Van gezamenlijk werken aan een beter besluit naar machtspolitiek
Afgelopen raadsvergadering stond het besluit Vaststellen beleidsmatige en strategische uitgangspunten koersplan Participatiewet ter discussie. Een onderwerp waar de raad zich fanatiek mee bezig hield zo bleek de afgelopen tijd. Er zijn meerdere raadsconferenties geweest, meerdere werkbezoeken, uitgebreide inspraak door de OR van SWA, VOA en cliëntenraad. Daarnaast is het maar liefst drie keer besproken in commissie verband die aan duidelijkheid ook niet te wensen overliet.
Nu hadden wij al uitgebreid het AEF rapport besproken in de raad (zie artikel) dus het is niet vreemd dat de raad zich intensief wenste te bemoeien met dit onderwerp. Misschien bizar, maar het leek wel of wethouder De Leest categorisch niet luisterde en niks wilde zien. Hoewel op enkele fractie na keer op keer duidelijk bleek dat de raad zich niet kon vinden in het door het college opgestelde besluit wenste De Leest het niet aan te passen.

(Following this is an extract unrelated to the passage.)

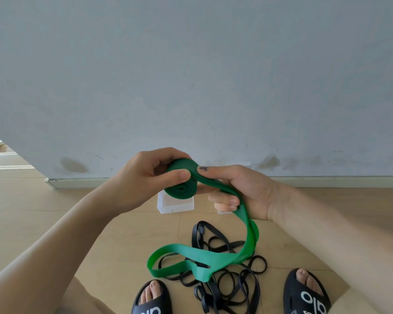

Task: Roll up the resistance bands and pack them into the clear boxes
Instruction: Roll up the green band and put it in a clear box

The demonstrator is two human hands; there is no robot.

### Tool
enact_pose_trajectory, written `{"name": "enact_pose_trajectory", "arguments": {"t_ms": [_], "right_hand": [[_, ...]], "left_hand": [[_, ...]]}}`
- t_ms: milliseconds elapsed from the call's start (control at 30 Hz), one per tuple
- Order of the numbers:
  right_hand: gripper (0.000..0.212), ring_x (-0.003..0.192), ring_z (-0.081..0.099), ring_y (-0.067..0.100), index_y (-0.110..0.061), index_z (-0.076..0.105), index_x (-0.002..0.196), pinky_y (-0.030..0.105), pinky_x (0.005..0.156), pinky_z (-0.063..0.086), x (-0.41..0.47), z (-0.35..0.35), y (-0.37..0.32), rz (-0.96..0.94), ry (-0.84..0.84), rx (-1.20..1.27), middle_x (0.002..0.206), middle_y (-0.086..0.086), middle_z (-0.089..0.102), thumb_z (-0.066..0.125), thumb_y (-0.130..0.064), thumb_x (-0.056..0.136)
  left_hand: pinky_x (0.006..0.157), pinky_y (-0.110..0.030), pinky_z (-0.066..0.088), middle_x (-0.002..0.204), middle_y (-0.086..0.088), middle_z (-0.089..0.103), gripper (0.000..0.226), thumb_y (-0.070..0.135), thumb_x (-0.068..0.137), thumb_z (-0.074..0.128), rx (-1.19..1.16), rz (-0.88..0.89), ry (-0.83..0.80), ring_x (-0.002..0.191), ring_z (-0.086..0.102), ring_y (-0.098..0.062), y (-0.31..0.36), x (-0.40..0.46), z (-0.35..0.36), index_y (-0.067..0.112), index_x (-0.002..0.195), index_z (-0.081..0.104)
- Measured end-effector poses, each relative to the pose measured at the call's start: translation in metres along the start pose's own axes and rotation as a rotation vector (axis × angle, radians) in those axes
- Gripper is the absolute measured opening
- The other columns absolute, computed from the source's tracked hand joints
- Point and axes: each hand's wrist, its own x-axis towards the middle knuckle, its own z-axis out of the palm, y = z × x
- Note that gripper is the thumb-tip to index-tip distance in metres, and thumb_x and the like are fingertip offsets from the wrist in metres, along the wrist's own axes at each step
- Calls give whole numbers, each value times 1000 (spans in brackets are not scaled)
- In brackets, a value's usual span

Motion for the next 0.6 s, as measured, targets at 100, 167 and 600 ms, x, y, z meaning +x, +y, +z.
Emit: {"name": "enact_pose_trajectory", "arguments": {"t_ms": [100,167,600], "right_hand": [[19,36,32,5,-20,73,95,18,45,26,1,-1,-1,-9,42,-61,108,7,74,61,-34,97],[26,40,34,6,-17,74,103,20,46,27,3,-3,-1,-7,89,-145,105,7,71,65,-40,95],[23,61,52,8,-28,78,95,23,60,45,-2,7,-11,24,54,-237,81,-7,66,62,-46,95]], "left_hand": [[90,-30,58,106,4,78,37,46,84,74,15,-3,-17,103,74,-16,0,-2,-2,22,112,71],[95,-28,57,106,7,78,33,36,86,82,67,-13,-51,105,74,-10,1,-4,-3,21,112,70],[81,-15,53,94,9,75,18,39,94,72,126,61,-99,94,72,-12,7,-4,6,26,107,70]]}}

In de Raad werd dan ook een uitgebreid amendement ingediend waarin het besluit drastisch werd gewijzigd. Dit werd breed gedragen door oppositie en een aantal coalitie partijen. Vanuit de Coalitie werd ook een motie ingediend hoe de raad dit zou gaan begeleiden, via de raadsklankbord groep sociale agenda die eens in de zoveel tijd in beslotenheid als klankbord optreed. Vanuit de oppositie werd een andere motie ingediend, een Raadsbegeleidingsgroep Participatiewet wet die openbaar is en er bovenop zou zitten. De VVD gaf aan meer te zien in de oppositie motie.

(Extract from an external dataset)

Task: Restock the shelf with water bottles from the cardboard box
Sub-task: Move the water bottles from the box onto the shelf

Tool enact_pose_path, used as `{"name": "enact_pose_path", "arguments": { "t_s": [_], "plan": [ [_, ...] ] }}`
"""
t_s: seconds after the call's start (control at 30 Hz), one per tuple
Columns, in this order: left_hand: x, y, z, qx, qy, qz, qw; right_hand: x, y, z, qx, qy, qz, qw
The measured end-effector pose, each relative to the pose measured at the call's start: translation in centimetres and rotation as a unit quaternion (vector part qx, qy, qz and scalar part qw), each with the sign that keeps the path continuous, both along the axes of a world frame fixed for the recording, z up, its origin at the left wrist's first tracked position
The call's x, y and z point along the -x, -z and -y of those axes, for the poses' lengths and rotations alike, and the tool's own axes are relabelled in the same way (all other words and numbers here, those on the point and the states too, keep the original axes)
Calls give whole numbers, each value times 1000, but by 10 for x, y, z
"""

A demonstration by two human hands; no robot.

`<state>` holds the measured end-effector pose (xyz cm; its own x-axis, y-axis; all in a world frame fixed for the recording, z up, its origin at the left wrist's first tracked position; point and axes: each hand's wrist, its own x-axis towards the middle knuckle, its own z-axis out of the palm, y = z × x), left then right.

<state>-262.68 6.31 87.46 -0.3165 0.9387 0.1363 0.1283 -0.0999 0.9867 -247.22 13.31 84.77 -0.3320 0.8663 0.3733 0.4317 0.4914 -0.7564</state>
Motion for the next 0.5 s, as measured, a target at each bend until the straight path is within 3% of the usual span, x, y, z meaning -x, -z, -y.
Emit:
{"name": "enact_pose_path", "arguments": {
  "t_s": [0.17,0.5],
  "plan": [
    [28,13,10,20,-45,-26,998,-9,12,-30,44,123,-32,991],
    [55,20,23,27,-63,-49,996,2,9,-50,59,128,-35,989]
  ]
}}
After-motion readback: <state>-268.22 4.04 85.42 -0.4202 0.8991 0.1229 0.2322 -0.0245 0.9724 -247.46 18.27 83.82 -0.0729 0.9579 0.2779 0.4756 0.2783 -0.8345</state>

Van het ene op het andere moment sloeg de sfeer om, van gezamenlijkheid werd ineens over gegaan op machtspolitiek. Schorsing op schorsing, kwaaie gezichten en het beroemde machtswoord werd zelfs gesproken.
Voordat het buigen of barsten werd werden de coalitie en oppositie moties aangehouden om in de volgende raad te bespreken.

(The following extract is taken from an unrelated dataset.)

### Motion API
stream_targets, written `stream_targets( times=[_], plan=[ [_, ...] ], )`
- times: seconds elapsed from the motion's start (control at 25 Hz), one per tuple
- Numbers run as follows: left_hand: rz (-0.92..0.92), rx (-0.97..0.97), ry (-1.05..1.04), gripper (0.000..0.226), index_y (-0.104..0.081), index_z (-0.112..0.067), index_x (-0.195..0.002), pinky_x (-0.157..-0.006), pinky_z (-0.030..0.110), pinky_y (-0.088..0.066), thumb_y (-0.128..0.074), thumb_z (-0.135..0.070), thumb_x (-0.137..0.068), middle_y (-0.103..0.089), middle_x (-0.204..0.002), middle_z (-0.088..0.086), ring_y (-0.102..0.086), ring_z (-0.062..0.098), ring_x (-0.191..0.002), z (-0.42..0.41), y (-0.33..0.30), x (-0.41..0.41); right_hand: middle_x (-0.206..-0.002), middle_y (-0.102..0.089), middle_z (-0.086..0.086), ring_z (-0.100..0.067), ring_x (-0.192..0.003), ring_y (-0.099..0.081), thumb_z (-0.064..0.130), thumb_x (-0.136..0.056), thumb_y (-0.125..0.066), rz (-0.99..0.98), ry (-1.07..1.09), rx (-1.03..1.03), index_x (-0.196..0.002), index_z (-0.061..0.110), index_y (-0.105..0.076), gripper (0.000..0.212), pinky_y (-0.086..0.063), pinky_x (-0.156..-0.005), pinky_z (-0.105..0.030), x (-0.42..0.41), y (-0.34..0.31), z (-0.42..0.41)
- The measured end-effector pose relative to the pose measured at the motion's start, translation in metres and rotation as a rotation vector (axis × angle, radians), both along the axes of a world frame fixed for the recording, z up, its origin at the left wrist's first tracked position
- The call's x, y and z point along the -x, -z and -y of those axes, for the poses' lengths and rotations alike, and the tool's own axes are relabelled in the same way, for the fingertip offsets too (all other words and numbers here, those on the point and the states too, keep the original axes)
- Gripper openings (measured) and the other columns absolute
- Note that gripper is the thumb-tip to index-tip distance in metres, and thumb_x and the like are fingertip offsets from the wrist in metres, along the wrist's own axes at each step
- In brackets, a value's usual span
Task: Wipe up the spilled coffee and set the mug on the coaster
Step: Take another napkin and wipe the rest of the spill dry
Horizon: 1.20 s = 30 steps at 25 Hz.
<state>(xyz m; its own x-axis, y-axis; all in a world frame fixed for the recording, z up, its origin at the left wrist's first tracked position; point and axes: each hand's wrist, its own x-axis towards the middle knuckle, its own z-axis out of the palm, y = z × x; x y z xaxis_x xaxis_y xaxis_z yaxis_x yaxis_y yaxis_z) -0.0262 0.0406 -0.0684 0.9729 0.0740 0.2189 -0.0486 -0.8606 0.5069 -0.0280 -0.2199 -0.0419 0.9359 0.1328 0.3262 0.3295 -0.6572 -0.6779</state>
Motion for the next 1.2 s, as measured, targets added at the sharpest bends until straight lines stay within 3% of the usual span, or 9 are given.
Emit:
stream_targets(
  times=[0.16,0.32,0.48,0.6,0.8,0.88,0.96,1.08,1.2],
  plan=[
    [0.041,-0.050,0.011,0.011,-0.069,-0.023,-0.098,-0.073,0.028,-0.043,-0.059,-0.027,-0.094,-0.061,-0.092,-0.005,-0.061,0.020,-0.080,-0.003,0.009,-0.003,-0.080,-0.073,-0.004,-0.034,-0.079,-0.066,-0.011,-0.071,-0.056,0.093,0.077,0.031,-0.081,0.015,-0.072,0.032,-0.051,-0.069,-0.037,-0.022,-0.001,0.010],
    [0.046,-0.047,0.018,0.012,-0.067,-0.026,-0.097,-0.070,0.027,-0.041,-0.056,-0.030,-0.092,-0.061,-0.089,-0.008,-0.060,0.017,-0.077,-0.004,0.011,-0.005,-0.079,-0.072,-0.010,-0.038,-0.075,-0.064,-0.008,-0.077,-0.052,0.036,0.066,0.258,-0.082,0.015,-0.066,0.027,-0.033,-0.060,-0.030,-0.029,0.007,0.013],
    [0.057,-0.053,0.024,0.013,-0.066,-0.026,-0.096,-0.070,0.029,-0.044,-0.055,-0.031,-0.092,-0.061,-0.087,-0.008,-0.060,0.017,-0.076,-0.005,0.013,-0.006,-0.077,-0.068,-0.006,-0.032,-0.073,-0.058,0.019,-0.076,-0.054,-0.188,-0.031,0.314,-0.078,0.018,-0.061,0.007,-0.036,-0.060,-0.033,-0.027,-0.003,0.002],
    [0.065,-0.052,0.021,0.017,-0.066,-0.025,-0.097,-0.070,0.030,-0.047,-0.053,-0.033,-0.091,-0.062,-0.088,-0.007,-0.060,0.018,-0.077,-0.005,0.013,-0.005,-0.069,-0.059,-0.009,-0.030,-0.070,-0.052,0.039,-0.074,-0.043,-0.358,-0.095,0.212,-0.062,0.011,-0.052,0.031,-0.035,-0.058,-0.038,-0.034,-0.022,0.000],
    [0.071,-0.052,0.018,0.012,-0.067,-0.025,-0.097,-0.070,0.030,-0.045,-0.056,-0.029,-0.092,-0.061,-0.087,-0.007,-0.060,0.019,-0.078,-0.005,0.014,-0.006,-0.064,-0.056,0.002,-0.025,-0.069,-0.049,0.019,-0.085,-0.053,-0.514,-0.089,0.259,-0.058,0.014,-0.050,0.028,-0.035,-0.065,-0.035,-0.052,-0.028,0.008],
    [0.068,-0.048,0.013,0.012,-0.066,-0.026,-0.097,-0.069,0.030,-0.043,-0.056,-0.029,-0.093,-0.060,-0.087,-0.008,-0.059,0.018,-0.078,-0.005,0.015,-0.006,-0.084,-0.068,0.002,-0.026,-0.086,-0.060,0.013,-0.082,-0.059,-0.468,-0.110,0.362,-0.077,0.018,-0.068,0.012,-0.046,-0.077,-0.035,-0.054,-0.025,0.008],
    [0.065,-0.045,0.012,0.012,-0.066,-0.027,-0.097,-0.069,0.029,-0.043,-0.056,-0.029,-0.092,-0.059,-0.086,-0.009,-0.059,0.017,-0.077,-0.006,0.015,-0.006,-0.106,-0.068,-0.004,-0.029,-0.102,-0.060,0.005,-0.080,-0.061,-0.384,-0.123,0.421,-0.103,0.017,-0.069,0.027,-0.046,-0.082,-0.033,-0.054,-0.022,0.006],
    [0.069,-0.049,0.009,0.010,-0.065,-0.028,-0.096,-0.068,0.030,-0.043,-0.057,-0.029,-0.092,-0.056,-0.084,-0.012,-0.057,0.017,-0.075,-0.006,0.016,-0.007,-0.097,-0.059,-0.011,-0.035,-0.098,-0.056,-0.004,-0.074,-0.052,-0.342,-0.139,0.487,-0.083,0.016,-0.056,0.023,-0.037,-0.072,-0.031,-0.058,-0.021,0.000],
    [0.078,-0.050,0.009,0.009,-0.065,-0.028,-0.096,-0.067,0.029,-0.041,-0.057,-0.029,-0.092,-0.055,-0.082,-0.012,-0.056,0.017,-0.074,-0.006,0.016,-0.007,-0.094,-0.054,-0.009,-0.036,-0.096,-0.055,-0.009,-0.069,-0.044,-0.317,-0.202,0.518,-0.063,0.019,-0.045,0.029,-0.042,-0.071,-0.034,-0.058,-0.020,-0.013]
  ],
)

Ondanks deze anticlimax kunnen wij wel vaststellen dat;
- het koersplan op de juiste manier is vertaald naar de juiste besluiten,
- al het personeel over gaat naar het nieuwe werkbedrijf,
- het proces verder kan, de intentie voor het bestuur en directie SWA duidelijk is
- productie niet op voorhand is uitgesloten waardoor de huidige productie behouden kan blijven,
- externe deskundige zoals AEF kan onderzoeken wat het beste bestuursmodel is van het nieuwe werkbedrijf.
Dit is toch echt veel meer dan wat ik kon verwachten na drie commissie behandelingen.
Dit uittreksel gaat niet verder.